# Records provided:
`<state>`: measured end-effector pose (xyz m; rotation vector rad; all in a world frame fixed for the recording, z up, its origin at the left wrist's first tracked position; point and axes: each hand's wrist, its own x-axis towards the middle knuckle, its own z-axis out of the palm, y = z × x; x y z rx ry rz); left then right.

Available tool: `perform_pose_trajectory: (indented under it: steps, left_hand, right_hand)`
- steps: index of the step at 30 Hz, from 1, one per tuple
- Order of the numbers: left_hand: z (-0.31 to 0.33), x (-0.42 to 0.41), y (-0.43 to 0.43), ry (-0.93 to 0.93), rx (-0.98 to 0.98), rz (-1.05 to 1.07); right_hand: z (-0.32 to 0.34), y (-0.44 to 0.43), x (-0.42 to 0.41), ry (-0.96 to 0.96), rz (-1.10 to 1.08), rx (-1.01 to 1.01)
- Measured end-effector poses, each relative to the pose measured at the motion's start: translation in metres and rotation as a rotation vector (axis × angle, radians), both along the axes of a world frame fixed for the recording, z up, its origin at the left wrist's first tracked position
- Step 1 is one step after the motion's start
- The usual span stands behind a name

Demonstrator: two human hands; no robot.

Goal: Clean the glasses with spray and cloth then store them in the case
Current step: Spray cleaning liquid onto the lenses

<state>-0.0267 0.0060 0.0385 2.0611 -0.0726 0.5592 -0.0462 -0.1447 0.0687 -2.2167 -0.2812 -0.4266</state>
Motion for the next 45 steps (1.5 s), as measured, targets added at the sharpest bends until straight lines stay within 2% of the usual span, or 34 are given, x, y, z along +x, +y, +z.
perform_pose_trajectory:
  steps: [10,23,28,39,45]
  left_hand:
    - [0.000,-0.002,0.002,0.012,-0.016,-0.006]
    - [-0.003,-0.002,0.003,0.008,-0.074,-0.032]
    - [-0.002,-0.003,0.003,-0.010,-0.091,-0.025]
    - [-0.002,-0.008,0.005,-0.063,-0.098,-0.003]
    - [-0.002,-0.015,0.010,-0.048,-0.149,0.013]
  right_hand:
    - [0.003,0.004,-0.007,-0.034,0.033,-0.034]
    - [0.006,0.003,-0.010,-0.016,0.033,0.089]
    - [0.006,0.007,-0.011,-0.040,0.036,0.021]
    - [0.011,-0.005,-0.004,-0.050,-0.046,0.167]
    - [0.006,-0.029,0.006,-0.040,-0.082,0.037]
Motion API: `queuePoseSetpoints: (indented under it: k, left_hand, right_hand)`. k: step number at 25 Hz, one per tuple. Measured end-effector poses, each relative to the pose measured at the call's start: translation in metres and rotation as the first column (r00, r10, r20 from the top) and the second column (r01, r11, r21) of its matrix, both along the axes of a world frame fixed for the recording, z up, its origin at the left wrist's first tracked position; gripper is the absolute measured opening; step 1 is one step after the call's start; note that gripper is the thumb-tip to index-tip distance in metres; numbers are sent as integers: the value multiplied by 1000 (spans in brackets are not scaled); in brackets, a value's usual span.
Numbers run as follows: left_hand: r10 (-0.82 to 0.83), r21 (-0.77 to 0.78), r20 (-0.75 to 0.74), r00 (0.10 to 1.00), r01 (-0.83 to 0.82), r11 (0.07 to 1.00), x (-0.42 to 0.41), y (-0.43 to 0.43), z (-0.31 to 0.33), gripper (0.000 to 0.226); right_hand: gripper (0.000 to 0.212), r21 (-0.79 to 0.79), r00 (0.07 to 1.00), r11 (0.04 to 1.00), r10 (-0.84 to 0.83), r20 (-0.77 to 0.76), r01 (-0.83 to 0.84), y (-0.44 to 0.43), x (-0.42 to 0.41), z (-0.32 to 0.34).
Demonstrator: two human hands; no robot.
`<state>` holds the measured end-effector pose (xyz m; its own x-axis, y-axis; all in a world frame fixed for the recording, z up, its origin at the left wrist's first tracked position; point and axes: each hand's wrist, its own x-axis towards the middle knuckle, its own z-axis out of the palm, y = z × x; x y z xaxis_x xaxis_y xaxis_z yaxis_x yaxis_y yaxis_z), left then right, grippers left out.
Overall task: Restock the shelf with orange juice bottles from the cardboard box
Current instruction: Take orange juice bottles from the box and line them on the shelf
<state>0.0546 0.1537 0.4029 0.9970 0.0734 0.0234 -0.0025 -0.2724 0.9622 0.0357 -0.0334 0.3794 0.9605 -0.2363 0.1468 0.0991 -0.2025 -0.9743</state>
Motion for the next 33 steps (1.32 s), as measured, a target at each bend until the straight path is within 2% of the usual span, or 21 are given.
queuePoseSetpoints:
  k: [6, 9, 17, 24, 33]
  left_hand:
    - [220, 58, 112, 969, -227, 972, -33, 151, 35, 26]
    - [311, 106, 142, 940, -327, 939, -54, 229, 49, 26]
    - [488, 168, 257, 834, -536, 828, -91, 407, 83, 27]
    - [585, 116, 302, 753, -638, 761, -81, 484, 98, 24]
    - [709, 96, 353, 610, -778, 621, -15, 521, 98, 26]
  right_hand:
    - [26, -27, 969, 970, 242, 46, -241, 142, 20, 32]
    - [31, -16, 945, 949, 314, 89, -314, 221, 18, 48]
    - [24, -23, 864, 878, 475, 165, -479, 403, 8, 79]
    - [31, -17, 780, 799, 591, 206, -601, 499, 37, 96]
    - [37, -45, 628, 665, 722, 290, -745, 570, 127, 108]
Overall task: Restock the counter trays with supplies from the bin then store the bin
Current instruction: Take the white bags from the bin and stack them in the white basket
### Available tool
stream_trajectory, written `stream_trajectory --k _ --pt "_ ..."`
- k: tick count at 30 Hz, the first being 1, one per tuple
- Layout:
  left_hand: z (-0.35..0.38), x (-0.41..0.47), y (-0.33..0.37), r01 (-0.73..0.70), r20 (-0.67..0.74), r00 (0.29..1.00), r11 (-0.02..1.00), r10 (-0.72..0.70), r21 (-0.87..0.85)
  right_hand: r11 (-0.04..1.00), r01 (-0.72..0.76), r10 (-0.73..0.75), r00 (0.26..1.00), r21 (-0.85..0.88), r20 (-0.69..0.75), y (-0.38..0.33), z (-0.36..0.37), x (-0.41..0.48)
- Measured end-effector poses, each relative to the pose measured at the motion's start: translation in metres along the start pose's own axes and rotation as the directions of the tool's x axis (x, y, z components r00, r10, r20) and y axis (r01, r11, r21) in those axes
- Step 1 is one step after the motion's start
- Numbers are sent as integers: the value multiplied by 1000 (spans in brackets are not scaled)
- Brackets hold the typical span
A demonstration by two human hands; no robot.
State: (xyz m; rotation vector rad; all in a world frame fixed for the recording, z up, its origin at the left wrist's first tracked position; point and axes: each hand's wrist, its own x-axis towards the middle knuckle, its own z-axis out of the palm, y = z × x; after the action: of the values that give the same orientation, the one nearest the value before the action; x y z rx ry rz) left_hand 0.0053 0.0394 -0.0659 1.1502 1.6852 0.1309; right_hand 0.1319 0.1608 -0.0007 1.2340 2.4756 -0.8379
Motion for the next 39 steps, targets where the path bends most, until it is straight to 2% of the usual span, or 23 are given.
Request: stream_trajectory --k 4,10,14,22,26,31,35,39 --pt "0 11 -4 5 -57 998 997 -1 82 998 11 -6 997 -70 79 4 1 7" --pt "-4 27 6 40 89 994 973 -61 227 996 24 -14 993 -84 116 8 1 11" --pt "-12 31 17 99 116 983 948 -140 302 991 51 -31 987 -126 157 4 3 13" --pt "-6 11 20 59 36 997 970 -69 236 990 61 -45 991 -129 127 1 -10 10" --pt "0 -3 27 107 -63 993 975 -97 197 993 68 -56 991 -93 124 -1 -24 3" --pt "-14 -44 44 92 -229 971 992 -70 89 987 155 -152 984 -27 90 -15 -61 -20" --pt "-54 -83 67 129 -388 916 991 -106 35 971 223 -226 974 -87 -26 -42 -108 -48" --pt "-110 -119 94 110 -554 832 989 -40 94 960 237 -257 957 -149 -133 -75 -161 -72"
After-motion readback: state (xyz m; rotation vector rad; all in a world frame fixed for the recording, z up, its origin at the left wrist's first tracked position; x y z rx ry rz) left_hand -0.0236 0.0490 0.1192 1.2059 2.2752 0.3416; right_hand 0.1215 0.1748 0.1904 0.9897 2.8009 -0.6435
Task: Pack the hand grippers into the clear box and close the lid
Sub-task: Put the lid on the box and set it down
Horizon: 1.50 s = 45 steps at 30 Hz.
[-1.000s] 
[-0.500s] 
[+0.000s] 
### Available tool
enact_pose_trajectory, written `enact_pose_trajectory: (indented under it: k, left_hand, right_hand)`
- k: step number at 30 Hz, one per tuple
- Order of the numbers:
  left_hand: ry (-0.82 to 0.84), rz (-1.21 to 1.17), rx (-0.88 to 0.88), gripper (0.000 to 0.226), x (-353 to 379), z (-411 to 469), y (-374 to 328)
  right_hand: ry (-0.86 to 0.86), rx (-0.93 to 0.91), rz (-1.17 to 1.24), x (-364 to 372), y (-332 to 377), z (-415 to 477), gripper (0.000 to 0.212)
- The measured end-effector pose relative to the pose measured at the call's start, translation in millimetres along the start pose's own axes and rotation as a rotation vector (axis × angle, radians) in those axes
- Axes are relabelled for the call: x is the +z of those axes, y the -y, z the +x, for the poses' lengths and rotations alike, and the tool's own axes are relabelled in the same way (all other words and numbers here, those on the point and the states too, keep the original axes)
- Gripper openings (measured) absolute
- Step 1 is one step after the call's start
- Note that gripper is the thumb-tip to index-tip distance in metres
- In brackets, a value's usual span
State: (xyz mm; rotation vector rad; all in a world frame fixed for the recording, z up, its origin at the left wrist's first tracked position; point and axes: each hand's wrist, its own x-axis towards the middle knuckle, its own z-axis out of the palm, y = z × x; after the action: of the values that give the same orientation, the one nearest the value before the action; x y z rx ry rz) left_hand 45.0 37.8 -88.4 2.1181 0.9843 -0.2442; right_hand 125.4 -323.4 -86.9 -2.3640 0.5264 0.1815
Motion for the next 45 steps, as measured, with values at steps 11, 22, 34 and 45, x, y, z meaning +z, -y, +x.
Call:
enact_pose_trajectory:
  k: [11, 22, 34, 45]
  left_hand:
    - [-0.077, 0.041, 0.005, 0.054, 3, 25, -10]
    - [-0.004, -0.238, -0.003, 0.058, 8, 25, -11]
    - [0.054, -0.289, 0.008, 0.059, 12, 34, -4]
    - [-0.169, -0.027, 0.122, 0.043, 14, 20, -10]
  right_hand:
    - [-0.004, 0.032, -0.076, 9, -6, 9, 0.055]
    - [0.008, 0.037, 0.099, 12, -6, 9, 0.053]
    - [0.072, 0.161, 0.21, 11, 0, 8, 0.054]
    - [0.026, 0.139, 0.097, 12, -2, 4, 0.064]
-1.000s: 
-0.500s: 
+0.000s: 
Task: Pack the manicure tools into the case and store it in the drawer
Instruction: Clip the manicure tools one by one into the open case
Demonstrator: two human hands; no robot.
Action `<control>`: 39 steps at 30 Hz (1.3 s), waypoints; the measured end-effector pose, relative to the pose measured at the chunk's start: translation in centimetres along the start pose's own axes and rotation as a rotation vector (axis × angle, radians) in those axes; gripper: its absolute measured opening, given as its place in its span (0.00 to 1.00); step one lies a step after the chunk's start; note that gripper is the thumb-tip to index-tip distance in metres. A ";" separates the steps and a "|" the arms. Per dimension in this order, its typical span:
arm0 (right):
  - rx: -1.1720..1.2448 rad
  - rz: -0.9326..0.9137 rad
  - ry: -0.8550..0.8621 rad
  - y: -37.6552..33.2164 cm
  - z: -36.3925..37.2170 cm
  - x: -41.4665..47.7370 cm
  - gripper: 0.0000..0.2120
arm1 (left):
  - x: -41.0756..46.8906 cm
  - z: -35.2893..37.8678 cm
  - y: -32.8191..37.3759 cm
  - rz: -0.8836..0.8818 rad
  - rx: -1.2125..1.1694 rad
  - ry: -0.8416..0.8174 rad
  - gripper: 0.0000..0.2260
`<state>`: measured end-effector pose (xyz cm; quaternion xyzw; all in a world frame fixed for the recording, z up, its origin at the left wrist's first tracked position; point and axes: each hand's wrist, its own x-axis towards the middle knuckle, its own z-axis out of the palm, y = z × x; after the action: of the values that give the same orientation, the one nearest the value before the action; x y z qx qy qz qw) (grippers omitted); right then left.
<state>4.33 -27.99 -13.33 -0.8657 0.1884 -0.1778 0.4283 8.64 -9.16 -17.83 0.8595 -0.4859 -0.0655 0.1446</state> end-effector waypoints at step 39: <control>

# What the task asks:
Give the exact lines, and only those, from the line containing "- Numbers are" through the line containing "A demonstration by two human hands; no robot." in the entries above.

# Written answer:
- Numbers are sent as integers: the value multiplied by 1000 (spans in brackets are not scaled)
- Brackets hold the typical span
A demonstration by two human hands; no robot.

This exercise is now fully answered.